Até 15 de março, sexta-feira, ela pagará R$ 250 de participação nos lucros ou resultados (plr), acrescida de 16% do piso salarial de cada empregado, independente da função.
Outro benefício em atraso, o prêmio de produtividade também será pago até sexta-feira, apenas aos empregados que fazem jus. E as rescisões de demitidos serão pagas em 1º de abril.
Segundo o tesoureiro do Sintracomos, Geraldino Cruz Nascimento, que organizou a paralisação, junto com o diretor Roque Tomé de Oliveira Neto, as horas paradas serão pagas pela empreiteira.

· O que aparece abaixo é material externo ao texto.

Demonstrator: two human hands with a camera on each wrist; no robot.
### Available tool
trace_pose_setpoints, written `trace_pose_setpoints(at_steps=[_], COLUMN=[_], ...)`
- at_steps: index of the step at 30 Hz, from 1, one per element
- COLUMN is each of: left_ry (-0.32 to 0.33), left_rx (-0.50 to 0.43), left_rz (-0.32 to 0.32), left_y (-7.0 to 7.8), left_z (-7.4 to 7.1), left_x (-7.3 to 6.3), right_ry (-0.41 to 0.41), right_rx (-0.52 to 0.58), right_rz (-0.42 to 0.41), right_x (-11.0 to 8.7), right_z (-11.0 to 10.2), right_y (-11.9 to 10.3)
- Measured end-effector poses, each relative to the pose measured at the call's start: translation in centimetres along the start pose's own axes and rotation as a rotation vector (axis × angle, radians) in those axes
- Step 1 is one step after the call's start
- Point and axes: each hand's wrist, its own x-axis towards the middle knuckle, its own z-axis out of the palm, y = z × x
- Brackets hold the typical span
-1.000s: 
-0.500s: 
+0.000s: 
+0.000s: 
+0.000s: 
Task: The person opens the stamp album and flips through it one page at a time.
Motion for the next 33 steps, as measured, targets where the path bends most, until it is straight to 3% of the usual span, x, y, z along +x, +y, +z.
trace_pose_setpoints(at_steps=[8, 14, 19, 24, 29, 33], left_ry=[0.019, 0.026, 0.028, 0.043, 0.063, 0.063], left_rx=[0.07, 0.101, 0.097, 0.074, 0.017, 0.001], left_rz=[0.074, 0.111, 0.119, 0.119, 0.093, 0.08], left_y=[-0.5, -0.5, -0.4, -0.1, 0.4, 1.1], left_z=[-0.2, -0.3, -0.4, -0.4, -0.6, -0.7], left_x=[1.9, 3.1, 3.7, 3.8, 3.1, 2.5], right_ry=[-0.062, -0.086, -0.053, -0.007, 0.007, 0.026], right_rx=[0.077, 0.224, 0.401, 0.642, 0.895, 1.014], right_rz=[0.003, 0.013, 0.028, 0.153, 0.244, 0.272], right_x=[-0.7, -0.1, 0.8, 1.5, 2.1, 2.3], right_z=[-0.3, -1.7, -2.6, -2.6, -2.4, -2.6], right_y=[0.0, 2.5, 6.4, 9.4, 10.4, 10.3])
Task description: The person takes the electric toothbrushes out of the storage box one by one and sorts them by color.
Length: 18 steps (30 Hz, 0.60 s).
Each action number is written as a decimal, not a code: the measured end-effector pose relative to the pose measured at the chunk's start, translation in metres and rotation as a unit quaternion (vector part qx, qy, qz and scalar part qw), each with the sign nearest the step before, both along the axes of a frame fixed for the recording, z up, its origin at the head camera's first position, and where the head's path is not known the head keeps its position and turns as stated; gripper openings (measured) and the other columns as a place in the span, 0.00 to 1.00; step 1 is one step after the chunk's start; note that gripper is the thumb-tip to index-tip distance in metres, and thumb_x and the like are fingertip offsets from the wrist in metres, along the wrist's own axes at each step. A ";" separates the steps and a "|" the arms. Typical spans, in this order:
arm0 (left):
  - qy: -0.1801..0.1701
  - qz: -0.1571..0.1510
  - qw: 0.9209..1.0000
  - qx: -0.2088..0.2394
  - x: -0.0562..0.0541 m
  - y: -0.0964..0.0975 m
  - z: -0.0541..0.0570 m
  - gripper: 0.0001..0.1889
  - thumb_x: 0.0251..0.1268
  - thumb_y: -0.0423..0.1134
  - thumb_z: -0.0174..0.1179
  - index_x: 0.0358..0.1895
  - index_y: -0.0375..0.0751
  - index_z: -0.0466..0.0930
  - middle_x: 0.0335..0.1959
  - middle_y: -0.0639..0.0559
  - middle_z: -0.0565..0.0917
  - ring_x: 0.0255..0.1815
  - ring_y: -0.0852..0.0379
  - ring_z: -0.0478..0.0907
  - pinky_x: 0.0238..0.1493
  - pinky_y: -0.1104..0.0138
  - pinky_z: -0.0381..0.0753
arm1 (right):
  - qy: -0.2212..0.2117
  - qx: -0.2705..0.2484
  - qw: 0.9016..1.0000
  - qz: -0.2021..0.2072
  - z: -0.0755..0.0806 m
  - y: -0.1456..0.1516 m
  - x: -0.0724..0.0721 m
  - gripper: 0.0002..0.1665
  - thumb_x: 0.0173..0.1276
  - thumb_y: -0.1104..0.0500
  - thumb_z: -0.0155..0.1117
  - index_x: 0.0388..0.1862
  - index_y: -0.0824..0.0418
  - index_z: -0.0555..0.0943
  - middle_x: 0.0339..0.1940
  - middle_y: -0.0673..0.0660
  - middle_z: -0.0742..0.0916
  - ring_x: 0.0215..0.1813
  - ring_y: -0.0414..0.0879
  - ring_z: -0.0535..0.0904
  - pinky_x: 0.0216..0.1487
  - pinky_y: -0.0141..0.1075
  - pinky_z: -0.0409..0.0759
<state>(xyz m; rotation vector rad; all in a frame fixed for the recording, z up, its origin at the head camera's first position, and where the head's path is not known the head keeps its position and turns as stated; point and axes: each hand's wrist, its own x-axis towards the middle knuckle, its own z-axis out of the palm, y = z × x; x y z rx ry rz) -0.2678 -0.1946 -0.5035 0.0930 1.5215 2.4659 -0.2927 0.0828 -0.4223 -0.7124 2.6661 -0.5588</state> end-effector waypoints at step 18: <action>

O presidente do sindicato, Macaé Marcos Braz de
Oliveira, ressalta que os trabalhadores remanescentes não sofrerão nenhuma punição: “Mais uma vitória do Sintracomos”, diz ele.
O acordo estabelece ainda que as tarefas serão incluídas nos holerites e pagas no mesmo mês. A paralisação foi em frente à unidade da Sabesp no José Menino.